爬蟲系列-解析庫

概述

在前面的實例中，我們採用正則表達式來提取相關的信息，但正則表達式過於複雜，容易寫錯，一旦寫錯就可能匹配不到我們想要的東西。所以這次博客我將介紹另一種提取信息的方法-解析庫。
對於網頁的節點來說，它可以定義id、class或其他屬性。而且節點之間還有層次關係，在網頁中可以通過XPath或CSS選擇器來定位一個或多個節點。那麼，在頁面解析時，利用XPath或CSS選擇器來提取某個節點，然後再調用相應方法獲取它的正文內容或者屬性，不就可以提取我們想要的任意信息。
python中裏面有很多強大的解析庫，其中常用的有lxml、Beautiful Soup、pyquery等，但我常用的主要的是lxml、Beautiful Soup，這篇博客主要講的也是這兩種，第三種待我後續有需要的時候，我會專門來寫一篇。

1.Xpath

XPath，全稱XML Path Language，即XML路徑語言，它是一門在XML文檔中查找信息的語言。它最初是用來搜尋XML文檔的，但是它同樣適用於HTML文檔的搜索。在我們看來它就是把網頁當做一張地圖，然後需求的信息當做地圖上某一個，然後通過搜索定位來找到相應的信息。
所以在做爬蟲時，我們完全可以使用XPath來做相應的信息抽取。首先我們就來介紹XPath的基本用法。

xpath常用規則

下面我列出幾個常用的匹配規則：

nodenam  選取此節點的所有子節點
/        從當前節點選取直接子節點
//       從當前節點選取子孫節點
.        選取當前節點
..       選取當前節點的父節點
@        選取屬性

我舉個具體例子讓大家看看怎麼寫xpath:

//title[@class='item']

這個xpath規則代表選擇的是所有名稱爲title，同時屬性class的值爲item的節點。
看完這上面大致有了個瞭解吧，我們下面就可以通過python的解析庫來實踐一下了。

示例

python中常用來作爲xpath解析庫的是lxml庫。下面我聲明一個HTML文本來做測試

from lxml import etree
text = '''
<div>
    <ul>
         <li class="item-0"><a href="link1.html">first item</a></li>
         <li class="item-1"><a href="link2.html">second item</a></li>
         <li class="item-inactive"><a href="link3.html">third item</a></li>
         <li class="item-1"><a href="link4.html">fourth item</a></li>
         <li class="item-0"><a href="link5.html">fifth item</a>
     </ul>
 </div>
'''
html = etree.HTML(text)
result = etree.tostring(html)
print(result.decode('utf-8'))

首先導入lxml庫的etree模塊，然後聲明瞭一段HTML文本，調用HTML類進行初始化，這樣就成功構造了一個XPath解析對象。這裏需要注意的是，HTML文本中的最後一個li節點是沒有閉合的，但是etree模塊可以自動修正HTML文本。

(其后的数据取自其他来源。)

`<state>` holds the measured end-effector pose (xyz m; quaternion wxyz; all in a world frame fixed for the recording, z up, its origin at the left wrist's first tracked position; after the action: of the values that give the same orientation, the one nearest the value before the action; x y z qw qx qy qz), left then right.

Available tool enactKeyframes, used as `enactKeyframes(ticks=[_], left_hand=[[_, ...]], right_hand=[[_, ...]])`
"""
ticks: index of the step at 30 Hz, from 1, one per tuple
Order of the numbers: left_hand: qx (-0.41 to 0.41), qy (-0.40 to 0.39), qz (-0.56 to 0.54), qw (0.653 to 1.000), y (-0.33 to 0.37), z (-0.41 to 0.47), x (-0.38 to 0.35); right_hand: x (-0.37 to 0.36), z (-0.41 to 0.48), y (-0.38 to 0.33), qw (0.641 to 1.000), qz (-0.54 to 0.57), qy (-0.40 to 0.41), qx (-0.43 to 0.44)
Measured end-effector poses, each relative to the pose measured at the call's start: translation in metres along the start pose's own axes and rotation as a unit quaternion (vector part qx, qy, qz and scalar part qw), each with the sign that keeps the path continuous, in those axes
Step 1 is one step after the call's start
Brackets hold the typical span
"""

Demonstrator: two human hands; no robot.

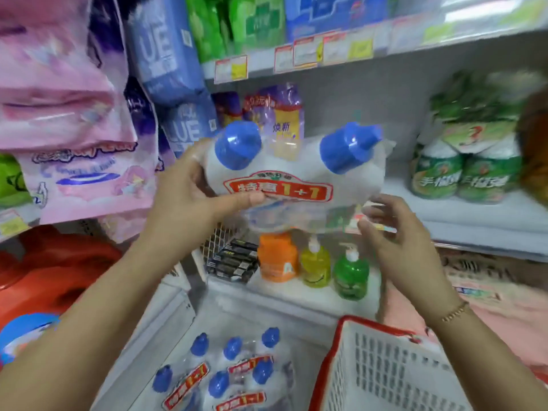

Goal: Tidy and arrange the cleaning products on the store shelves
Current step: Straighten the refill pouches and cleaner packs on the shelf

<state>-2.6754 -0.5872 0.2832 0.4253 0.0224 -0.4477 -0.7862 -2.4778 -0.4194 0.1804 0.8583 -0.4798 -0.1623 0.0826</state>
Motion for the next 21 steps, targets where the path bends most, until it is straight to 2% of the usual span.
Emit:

這裏我們調用tostring()方法即可輸出修正後的HTML代碼，但是結果是bytes類型。這裏利用decode()方法將其轉成str類型，其實這個一般在大多數網頁解析是不存在的，網頁一般都是完整的。但我們還是可以看看修正之後的結果：

<html><body><div>
    <ul>
         <li class="item-0"><a href="link1.html">first item</a></li>
         <li class="item-1"><a href="link2.html">second item</a></li>
         <li class="item-inactive"><a href="link3.html">third item</a></li>
         <li class="item-1"><a href="link4.html">fourth item</a></li>
         <li class="item-0"><a href="link5.html">fifth item</a>
     </li></ul>
 </div>
</body></html>

修正之後我們才能對它進行解析。還有我們也可以對文本文件進行解析，示例如下，大家可以去網上隨便下載一個網頁來做測試：

from lxml import etree
html = etree.parse('./test.html', etree.HTMLParser())
result = etree.tostring(html)
print(result.decode('utf-8'))

運行結果，我就不想展示了，就是一段HTML文本而已，然後和上面多一個聲明，不過對解析沒任何影響。

所有節點

還是上面的HTML文本，我們要選取所有節點，可以這樣來實現

from lxml import etree
html = etree.HTML(result)
result1 = html.xpath('//*')
print(result1)

我們可以看一下返回的結果：

[<Element html at 0x162425e3e48>, <Element body at 0x1624272ad48>, <Element div at 0x162426ad508>, <Element ul at 0x16242758488>, <Element li at 0x16242758288>, <Element a at 0x16242758848>, <Element li at 0x16242758888>, <Element a at 0x162427588c8>, <Element li at 0x16242758908>, <Element a at 0x16242758808>, <Element li at 0x16242758948>, <Element a at 0x16242758988>, <Element li at 0x162427589c8>, <Element a at 0x16242758a08>]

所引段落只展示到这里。